Mr Hoskings further warns about the illusion many copy traders seem to be under that it is realistic to make returns of 30% while interest rates are at zero, without taking on a high level of risk. The kind of level that is not suitable for small, retail investors. He makes his point by comparing Warren Buffet’s average nominal investment returns over a 54-year period.
Mr Buffet is regularly referred to as “the most successful investor in the world”. His average nominal annual returns over more than half a decade are 20.3%.
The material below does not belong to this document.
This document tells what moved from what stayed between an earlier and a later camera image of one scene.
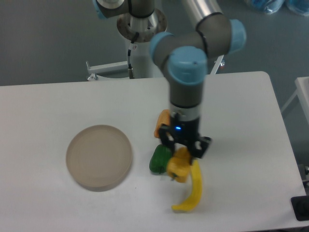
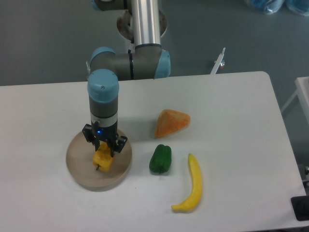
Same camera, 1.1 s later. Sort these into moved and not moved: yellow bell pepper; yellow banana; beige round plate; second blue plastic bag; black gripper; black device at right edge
Moved: yellow bell pepper; black gripper
Not moved: yellow banana; second blue plastic bag; beige round plate; black device at right edge
There is also the valid point lead traders and copiers have different interests. Traders that allow others to copy them are incentivised to maximise past performance to attract more copiers, to earn more commission from their trades. The interest of the copiers, however, is their lead trader’s future, not past, performance. This disbalance incentivises lead traders to take on more risk, boosting their short term returns in a way that exposes them to a high level of risk that could well come back to bite their future performance.
In conclusion, copy trading has its pluses. It can be a useful, interactive, social way for beginners to gain a grasp of how financial markets and financial markets trading works. They can learn from others with more experience.
But the danger comes if beginners are sucked into the belief that annual returns of 30% or more are a consistently realistic prospect. And put money on the line they can’t afford to lose chasing that prospect.
If you are interested in copy trading, treat it as a learning experience. But be very aware of what is and isn’t realistic and limit your financial exposure accordingly.
This article is for information purposes only.
Please remember that financial investments may rise or fall and past performance does not guarantee future performance in respect of income or capital growth; you may not get back the amount you invested.
There is no obligation to purchase anything but, if you decide to do so, you are strongly advised to consult a professional adviser before making any investment decisions.